• [THE PROBLEM]:
Copy each line of the entries that contains the word "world".

• [Collected data]:
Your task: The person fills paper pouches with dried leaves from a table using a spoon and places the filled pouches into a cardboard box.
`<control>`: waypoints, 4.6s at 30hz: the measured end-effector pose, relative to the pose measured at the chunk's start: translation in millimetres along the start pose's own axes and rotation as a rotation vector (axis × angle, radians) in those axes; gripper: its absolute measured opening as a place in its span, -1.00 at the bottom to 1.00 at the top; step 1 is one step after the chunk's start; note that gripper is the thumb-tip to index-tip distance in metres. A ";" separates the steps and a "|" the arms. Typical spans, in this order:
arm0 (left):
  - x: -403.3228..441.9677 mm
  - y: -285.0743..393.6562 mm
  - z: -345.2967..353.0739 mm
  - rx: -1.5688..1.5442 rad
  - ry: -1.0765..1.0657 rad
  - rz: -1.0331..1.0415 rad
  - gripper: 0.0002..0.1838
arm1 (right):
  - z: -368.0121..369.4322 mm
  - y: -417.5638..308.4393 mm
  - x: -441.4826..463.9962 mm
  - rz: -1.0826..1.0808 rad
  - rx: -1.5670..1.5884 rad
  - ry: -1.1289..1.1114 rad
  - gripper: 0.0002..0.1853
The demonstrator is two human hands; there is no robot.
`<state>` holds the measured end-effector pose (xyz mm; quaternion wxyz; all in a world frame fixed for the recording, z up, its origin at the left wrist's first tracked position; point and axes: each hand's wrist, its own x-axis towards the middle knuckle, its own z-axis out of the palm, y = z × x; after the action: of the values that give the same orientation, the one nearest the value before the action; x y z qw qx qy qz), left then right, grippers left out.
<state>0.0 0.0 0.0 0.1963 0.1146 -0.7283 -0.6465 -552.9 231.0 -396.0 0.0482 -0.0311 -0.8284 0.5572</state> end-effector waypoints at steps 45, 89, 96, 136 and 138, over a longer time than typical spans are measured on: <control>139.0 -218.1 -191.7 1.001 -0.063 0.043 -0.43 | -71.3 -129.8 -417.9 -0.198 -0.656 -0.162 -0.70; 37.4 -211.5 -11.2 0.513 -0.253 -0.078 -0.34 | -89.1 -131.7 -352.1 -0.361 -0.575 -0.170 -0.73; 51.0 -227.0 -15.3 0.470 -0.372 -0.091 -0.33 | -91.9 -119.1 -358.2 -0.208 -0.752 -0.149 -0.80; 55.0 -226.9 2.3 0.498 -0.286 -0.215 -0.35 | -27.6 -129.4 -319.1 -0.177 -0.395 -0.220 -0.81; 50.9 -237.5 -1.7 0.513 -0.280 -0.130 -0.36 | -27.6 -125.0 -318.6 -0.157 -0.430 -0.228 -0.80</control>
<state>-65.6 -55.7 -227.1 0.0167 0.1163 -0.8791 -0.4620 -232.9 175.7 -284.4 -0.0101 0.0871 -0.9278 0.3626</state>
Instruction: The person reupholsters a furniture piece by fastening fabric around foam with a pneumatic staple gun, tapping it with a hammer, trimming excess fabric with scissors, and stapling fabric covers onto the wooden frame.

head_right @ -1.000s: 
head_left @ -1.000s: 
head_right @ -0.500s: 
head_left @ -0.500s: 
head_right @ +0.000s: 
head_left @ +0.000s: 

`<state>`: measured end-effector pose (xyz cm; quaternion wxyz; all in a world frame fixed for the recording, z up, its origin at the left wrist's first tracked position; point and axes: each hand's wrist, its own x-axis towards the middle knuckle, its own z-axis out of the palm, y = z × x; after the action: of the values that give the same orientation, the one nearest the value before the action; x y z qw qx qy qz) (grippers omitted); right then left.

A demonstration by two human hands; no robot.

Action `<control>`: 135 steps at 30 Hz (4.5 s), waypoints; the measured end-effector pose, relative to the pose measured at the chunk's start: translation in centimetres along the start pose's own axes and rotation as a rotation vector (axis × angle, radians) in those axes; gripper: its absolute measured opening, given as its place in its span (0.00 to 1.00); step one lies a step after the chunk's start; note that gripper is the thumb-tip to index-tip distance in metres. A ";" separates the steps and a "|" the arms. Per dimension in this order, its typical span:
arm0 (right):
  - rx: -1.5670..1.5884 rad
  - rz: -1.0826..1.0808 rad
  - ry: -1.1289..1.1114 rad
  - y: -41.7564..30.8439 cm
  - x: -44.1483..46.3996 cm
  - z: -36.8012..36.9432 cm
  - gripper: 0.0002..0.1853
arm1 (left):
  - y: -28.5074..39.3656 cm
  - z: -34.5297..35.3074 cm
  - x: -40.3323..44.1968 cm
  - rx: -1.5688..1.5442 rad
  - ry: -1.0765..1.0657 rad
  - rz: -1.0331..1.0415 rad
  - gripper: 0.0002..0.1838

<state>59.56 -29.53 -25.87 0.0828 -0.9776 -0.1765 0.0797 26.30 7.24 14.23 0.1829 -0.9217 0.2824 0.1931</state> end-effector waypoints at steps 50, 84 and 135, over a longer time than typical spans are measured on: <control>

• [ANSWER BELOW]:
`<state>` holds the measured end-effector pose (xyz mm; quaternion wxyz; all in a world frame fixed for the recording, z up, its origin at the left wrist's first tracked position; point and axes: each hand's wrist, its own x-axis towards the middle knuckle, its own z-axis out of the palm, y = z × x; after the action: of the values that give the same orientation, the one nearest the value before the action; x y z qw qx qy qz), left then right, grippers left out.
`<state>`: measured end-effector pose (xyz cm; quaternion wxyz; all in a world frame fixed for the recording, z up, its origin at the left wrist's first tracked position; point and axes: each hand's wrist, its own x-axis towards the middle knuckle, its own z-axis out of the palm, y = z × x; after the action: of the values that give the same orientation, the one nearest the value before the action; x y z qw qx qy qz) (grippers omitted); right then left.

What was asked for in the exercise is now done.